In the early 1950s, some people from Beit Liqya moved to Jerusalem after hearing about empty homes in the then-depopulated Jewish Quarter of the Old City, joining Palestinian refugees. As a result, although Beit Liqya itself was not occupied or depopulated in 1948, some of its residents now live in the Shu'fat Refugee Camp.

In 1961, the population of Beit Liqya was 1,727.

===Post-1967===
Since the Six-Day War in 1967, Beit Liqya has been under Israeli occupation.
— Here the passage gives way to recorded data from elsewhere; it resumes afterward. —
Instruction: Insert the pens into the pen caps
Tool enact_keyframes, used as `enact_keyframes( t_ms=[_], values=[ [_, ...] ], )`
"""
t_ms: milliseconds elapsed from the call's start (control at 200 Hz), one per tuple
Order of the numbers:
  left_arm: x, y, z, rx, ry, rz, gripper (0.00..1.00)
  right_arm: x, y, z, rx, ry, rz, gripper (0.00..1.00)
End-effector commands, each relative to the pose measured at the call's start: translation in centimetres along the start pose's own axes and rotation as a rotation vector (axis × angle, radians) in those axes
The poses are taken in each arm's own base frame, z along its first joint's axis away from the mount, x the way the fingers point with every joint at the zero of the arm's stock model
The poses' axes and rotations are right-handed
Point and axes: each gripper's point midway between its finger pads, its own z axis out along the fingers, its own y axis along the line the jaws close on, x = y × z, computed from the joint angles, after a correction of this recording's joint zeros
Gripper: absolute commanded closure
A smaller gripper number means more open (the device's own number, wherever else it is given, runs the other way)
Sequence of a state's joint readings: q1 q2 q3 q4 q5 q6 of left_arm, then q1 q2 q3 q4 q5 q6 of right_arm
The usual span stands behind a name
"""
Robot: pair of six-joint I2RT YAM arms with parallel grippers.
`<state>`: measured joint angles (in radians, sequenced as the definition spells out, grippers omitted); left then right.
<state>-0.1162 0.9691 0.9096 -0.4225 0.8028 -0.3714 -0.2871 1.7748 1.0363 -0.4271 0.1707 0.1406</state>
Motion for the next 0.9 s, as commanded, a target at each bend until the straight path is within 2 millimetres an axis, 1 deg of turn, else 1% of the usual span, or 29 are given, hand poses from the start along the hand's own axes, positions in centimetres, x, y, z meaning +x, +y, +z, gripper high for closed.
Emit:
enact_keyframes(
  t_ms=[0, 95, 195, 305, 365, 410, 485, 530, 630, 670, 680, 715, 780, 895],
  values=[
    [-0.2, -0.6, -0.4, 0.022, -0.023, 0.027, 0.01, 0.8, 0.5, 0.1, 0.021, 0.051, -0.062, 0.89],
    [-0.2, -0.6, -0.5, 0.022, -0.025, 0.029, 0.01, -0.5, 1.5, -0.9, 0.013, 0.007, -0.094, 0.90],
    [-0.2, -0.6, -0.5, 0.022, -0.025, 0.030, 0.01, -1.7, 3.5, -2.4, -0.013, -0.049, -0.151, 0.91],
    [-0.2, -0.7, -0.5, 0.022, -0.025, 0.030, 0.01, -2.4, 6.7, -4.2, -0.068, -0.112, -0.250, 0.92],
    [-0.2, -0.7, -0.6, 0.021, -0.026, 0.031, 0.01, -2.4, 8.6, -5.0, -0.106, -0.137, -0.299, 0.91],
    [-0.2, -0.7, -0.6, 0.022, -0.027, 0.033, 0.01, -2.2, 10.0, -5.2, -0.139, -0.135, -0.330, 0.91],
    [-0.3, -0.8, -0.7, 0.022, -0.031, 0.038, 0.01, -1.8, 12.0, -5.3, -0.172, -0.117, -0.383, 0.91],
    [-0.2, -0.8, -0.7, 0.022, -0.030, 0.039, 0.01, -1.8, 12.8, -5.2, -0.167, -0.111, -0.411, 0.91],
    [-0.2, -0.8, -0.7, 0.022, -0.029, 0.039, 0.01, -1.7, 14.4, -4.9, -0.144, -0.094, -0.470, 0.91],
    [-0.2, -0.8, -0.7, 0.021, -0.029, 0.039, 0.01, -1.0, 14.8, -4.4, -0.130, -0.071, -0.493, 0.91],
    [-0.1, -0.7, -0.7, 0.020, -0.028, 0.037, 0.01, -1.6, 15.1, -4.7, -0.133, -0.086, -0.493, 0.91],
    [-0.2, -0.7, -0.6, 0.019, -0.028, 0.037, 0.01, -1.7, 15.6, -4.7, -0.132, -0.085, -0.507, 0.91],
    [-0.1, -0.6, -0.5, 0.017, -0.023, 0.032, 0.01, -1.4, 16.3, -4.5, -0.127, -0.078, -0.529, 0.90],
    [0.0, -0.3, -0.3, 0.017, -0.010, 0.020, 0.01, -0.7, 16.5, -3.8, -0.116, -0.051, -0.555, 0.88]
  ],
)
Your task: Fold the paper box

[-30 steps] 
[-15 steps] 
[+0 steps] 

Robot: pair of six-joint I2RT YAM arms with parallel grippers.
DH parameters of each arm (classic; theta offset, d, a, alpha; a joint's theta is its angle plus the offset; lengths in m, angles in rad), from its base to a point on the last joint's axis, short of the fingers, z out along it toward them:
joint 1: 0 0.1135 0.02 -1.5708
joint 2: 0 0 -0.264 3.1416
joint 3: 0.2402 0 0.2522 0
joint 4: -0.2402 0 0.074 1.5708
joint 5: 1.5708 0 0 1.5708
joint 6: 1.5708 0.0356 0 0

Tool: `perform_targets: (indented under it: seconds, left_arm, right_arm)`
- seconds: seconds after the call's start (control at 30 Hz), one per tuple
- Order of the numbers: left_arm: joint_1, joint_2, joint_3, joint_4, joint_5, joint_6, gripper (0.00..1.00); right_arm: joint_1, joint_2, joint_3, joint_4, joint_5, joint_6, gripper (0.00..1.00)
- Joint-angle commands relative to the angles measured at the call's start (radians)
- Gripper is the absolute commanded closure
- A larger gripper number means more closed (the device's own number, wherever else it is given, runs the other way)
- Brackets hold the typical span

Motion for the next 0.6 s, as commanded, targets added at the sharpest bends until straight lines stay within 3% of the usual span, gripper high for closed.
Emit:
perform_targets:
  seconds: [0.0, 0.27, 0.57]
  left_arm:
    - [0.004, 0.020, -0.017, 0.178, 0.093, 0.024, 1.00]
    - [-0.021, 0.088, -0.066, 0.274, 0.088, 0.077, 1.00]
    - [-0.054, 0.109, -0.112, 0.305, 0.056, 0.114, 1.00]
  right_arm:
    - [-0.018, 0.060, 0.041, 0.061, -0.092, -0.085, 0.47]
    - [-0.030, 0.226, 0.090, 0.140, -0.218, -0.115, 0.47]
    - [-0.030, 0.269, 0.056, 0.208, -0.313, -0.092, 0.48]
After the 1995 accords, 10.4% of the land of Beit Liqya was classified as Area B, the remaining 89.6% as Area C.

Jamal 'Asi (15 years old) and U'dai 'Asi (14 years old) were killed by the Israeli Army in 2005 near the Israeli West Bank barrier. UN Secretary-General Kofi Annan welcomed Israel's announcement that an involved IDF officer was suspended, and that a full investigation of the incident would take place.

Later the same year, their 15-year-old cousin Mahyoub al-Asi was killed by a civilian security guard, "whom he knew." He was tending the family vineyard. His brother was also killed by a mine explosion near the village several years ago.

On October 16, 2014, Israeli forces shot and killed the 13-year-old Palestinian boy Bahaa Badr in the village near the dividing line with Israel. Bahaa Badr was shot in the chest and died 20 minutes after arriving at the hospital.